WHAT NEEDS TO BE DONE: Would you restate the listing word for word, with the images omitted?

GIVEN INFORMATION:
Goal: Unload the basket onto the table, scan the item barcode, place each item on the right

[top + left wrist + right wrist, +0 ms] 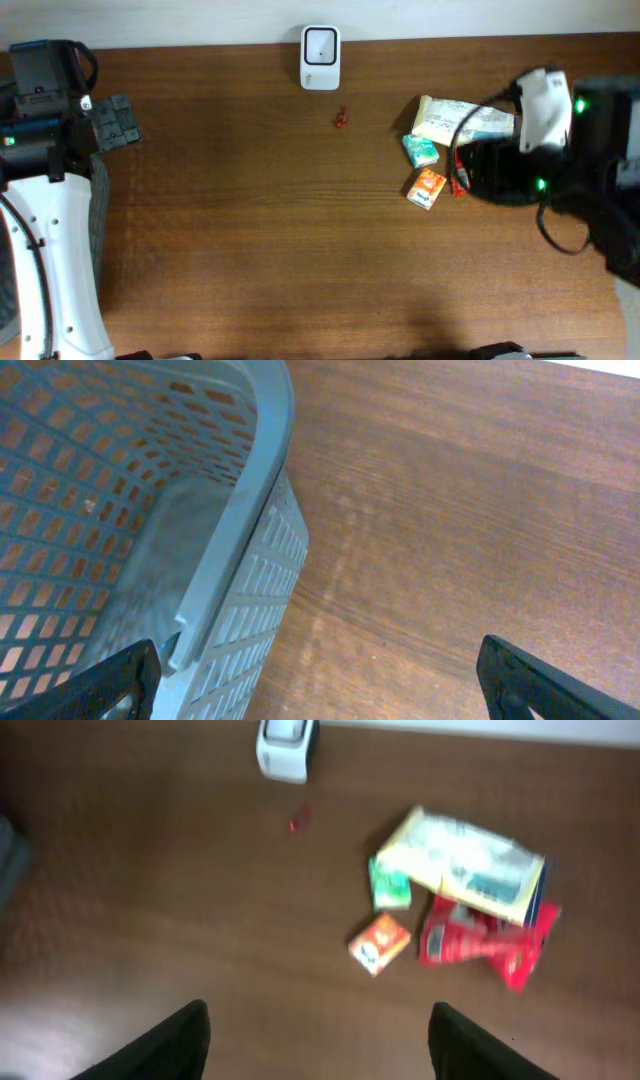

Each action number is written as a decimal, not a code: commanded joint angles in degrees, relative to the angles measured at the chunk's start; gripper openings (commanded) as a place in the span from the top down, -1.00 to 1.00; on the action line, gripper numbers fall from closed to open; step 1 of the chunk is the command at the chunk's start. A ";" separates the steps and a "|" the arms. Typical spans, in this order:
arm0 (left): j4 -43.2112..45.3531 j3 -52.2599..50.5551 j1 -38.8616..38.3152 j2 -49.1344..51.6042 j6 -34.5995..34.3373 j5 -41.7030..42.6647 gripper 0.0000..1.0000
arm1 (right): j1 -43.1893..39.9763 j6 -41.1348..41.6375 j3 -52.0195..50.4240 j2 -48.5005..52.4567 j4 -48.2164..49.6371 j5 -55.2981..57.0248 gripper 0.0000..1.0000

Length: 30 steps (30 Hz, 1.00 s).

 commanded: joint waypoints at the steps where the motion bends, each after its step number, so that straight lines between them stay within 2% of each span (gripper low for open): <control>1: 0.09 -0.11 0.04 0.11 -0.74 -0.35 -0.99 | 0.35 0.81 -17.62 -7.78 6.54 1.25 -0.61; 2: 0.09 -0.11 0.04 0.11 -0.74 -0.35 -0.99 | 0.35 1.99 -22.53 -9.94 8.35 1.27 -0.63; 4: 0.09 -0.11 0.04 0.11 -0.74 -0.35 -0.98 | 0.35 3.17 -28.63 -11.58 9.64 1.77 -0.97; 9: 0.09 -0.11 0.04 0.11 -0.74 -0.35 -0.98 | 0.35 5.25 -42.62 -18.60 21.33 9.09 -0.97; 12: 0.09 -0.11 0.04 0.09 -0.74 -0.35 -0.98 | 0.35 5.22 -56.63 -27.65 36.11 15.08 -0.97; 15: 0.09 -0.11 0.04 0.11 -0.74 -0.35 -0.98 | 0.35 5.25 -66.88 -31.36 45.53 20.90 -0.97; 17: 0.09 -0.11 0.04 0.11 -0.74 -0.35 -0.98 | 0.35 5.25 -73.11 -29.77 52.81 26.58 -0.97; 19: 0.09 -0.11 0.04 0.11 -0.74 -0.35 -0.98 | 0.35 5.25 -75.56 -26.69 55.56 26.27 -0.97; 30: 0.09 -0.11 0.04 0.11 -0.72 -0.35 -0.98 | 0.35 5.25 -75.91 4.22 56.92 25.88 -0.97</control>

RESPONSE BELOW:
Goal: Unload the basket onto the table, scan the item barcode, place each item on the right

[top + left wrist + right wrist, +0 ms] 

Each action number is written as a decimal, not a code: commanded joint angles in degrees, relative to the angles measured at the chunk's start; gripper openings (commanded) as a place in the span from the top down, -1.00 to 1.00; on the action line, gripper numbers fall from closed to open; step 1 of the chunk is the command at the chunk's start. A ";" separates the steps and a "|" the arms. Typical spans, in this order:
arm0 (left): j4 -43.2112..45.3531 j3 -52.2599..50.5551 j1 -38.8616..38.3152 j2 -49.1344..51.6042 j6 -34.5995..34.3373 j5 -41.7030..42.6647 gripper 0.0000..1.0000
arm1 (right): j1 -43.1893..39.9763 j6 -41.1348..41.6375 j3 -52.0195..50.4240 j2 -48.5005..52.4567 j4 -48.2164..49.6371 j5 -55.2981..57.0248 gripper 0.0000..1.0000

Length: 30 steps (30 Hz, 1.00 s).

 commanded: joint waypoints at the steps where the motion bends, each after its step number, so that straight lines between them stay within 2% of each span (gripper low for open): <control>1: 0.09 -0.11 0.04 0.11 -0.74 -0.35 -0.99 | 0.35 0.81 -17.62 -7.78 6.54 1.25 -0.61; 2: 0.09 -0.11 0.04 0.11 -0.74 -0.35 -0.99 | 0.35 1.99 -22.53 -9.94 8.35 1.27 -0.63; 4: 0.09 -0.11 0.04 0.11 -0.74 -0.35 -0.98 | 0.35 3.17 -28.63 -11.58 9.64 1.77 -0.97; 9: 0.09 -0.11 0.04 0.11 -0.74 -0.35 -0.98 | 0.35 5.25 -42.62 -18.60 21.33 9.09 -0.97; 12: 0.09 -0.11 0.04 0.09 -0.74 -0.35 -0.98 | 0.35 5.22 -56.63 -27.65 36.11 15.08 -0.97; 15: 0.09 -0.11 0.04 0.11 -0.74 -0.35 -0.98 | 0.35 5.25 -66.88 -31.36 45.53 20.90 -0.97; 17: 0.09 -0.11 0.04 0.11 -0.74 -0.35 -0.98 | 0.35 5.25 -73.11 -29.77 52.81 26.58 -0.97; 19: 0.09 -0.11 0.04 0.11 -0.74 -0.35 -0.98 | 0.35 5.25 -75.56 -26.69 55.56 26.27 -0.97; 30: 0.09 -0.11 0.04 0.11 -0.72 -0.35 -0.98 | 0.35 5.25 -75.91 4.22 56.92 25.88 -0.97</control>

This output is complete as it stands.